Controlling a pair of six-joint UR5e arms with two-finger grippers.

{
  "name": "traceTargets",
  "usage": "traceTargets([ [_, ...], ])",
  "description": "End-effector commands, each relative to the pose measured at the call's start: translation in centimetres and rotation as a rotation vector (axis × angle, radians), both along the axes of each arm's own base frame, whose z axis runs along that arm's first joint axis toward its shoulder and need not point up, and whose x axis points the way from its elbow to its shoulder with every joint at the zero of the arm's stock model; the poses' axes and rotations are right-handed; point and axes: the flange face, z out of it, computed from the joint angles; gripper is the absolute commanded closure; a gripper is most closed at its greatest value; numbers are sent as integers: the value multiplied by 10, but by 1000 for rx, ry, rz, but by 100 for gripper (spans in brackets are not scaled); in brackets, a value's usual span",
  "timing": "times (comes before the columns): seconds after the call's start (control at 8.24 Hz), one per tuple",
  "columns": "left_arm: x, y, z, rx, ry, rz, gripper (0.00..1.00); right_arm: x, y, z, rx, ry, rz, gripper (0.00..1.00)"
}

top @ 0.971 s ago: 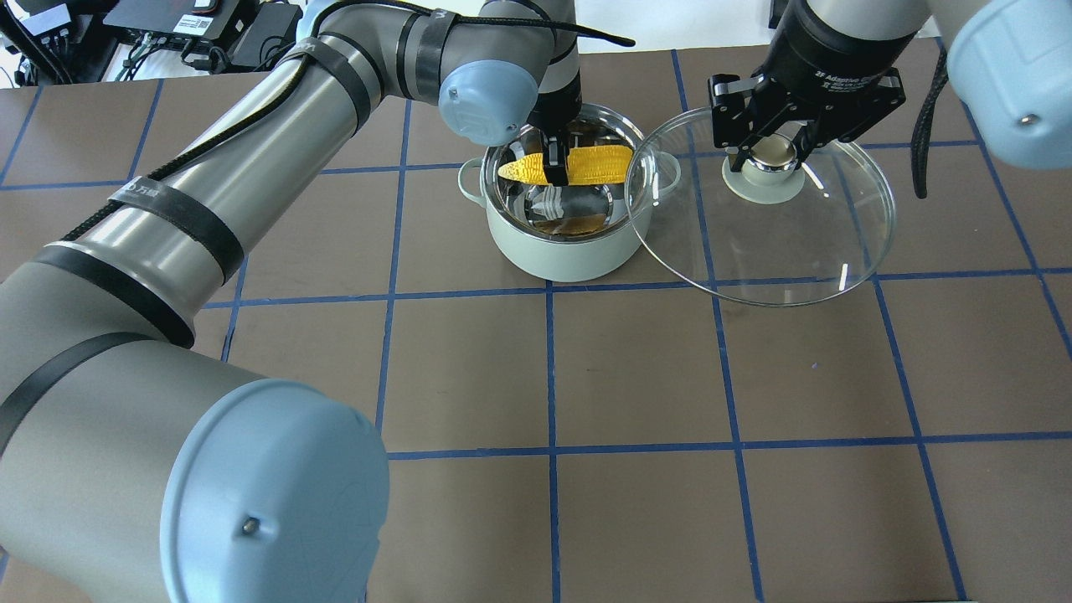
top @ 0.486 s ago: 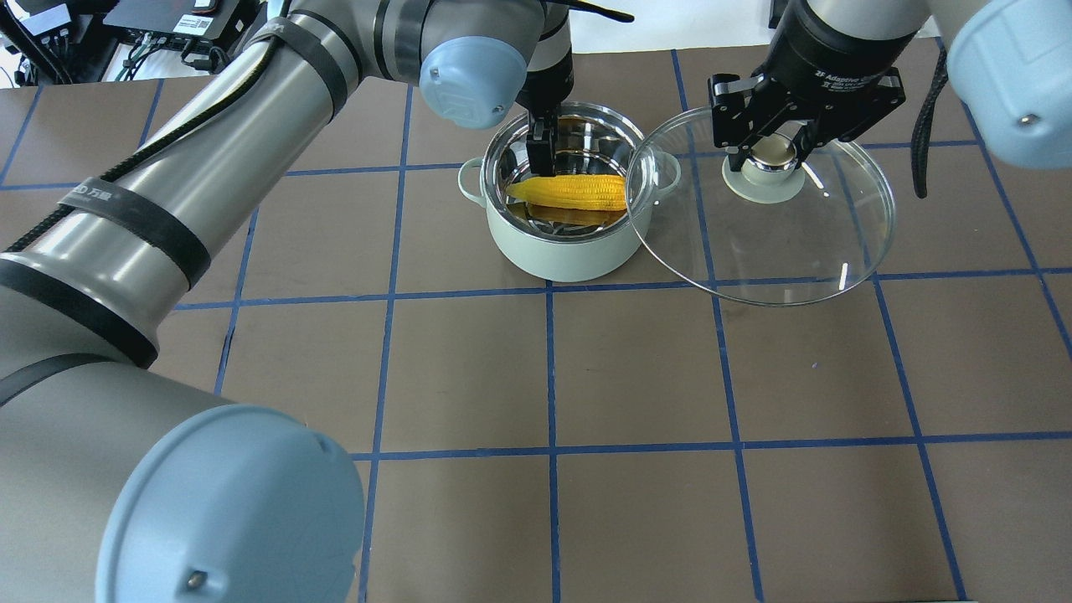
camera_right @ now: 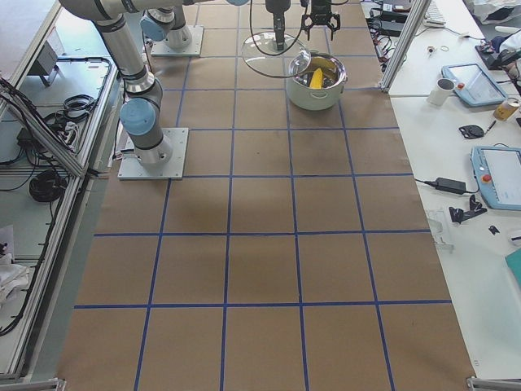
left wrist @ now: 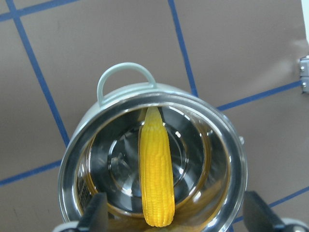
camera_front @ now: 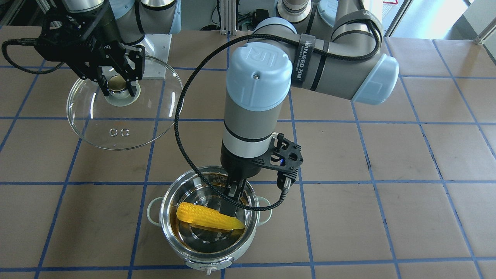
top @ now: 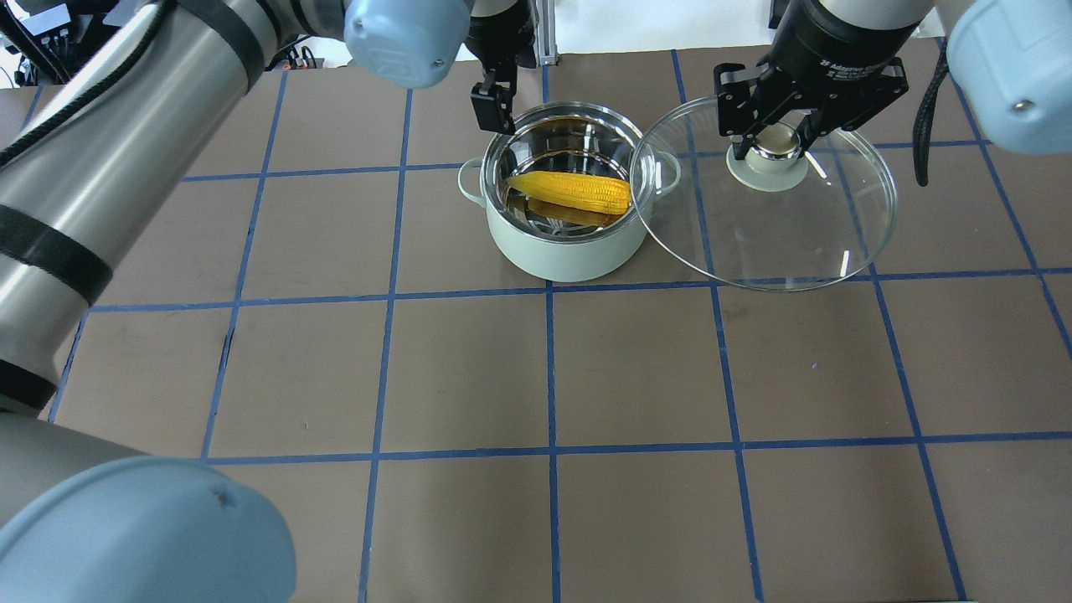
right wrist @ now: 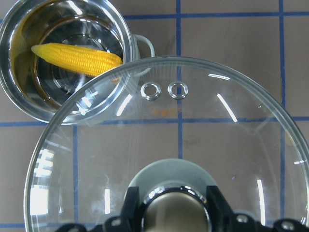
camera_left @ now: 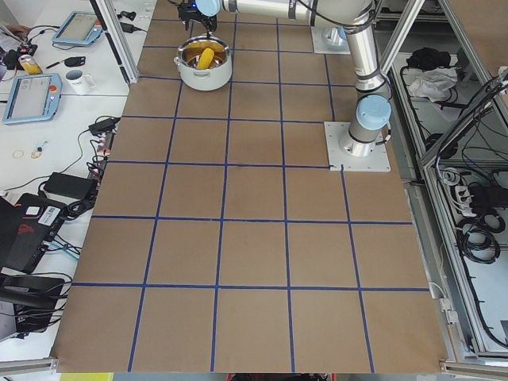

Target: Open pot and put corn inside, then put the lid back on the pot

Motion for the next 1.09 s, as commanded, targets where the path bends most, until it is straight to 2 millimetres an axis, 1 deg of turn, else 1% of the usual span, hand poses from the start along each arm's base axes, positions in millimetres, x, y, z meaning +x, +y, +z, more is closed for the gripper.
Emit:
traceTargets([
  [0.0, 82, -5, 42, -16, -47, -134, 0, 10, -53, -9, -53, -2, 13, 89],
  [0.12, 119, -6, 52, 5, -65, -170, 0, 36, -80, -20, -77, -8, 36, 89],
  [0.24, 152, 2, 85, -37, -83, -229, 0, 75, -106, -48, -101, -14, 53, 89],
  [0.36, 186, 18, 112, -35, -103, -306, 0, 119, -122, -85, -128, -33, 50, 90],
  [0.49, 218, 38, 135, -8, -127, -403, 0, 147, -134, -112, -143, -53, 15, 90],
  [0.61, 244, 55, 156, -18, -152, -493, 0, 172, -138, -128, -138, -68, -32, 92],
  [0.73, 267, 62, 163, -9, -164, -531, 0, 181, -140, -143, -136, -34, -32, 93],
  [0.85, 288, 71, 171, -3, -186, -571, 0, 182, -146, -157, -126, -22, -16, 93],
  [0.97, 306, 77, 175, 13, -229, -669, 0, 179, -153, -168, -130, 15, 8, 93],
])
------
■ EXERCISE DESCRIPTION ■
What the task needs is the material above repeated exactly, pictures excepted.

■ RESPONSE FOR THIS EXERCISE ■
Controlling a pair of six-joint UR5e arms with two-finger grippers.

{
  "name": "traceTargets",
  "usage": "traceTargets([ [_, ...], ])",
  "description": "End-effector commands, each relative to the pose measured at the call's start: translation in centimetres and rotation as a rotation vector (axis × angle, radians), both along the axes of each arm's own base frame, whose z axis runs along that arm's first joint axis toward its shoulder and need not point up, and whose x axis points the way from its elbow to its shoulder with every joint at the zero of the arm's stock model; the poses' axes and rotations are right-handed; point and axes: the flange face, z out of it, computed from the joint angles; gripper is the absolute commanded closure; a gripper is most closed at its greatest value; numbers are sent as integers: the value multiplied by 10, but by 1000 for rx, ry, rz, but by 100 for gripper (spans in brackets are not scaled); in brackets, a value's usual span",
  "timing": "times (comes before the columns): seconds after the call's start (control at 8.24 Hz), one per tuple",
  "columns": "left_arm: x, y, z, rx, ry, rz, gripper (0.00..1.00); right_arm: x, y, z, rx, ry, rz, gripper (0.00..1.00)"
}

top @ 0.971 s ago: 
top @ 0.486 s ago: 
camera_right @ now: 
left wrist @ now: 
camera_front @ now: 
top @ now: 
right wrist @ now: 
camera_left @ now: 

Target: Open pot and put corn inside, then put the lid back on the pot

Motion for the next 1.09 s, as commanded, targets where the path bends most, until it is straight to 2 millimetres an axis, 1 deg of turn, else 1% of the usual span, hand poses from the start along each arm's base axes, positions in millimetres, x, y, z meaning +x, +y, +z, more is closed for the gripper.
Emit:
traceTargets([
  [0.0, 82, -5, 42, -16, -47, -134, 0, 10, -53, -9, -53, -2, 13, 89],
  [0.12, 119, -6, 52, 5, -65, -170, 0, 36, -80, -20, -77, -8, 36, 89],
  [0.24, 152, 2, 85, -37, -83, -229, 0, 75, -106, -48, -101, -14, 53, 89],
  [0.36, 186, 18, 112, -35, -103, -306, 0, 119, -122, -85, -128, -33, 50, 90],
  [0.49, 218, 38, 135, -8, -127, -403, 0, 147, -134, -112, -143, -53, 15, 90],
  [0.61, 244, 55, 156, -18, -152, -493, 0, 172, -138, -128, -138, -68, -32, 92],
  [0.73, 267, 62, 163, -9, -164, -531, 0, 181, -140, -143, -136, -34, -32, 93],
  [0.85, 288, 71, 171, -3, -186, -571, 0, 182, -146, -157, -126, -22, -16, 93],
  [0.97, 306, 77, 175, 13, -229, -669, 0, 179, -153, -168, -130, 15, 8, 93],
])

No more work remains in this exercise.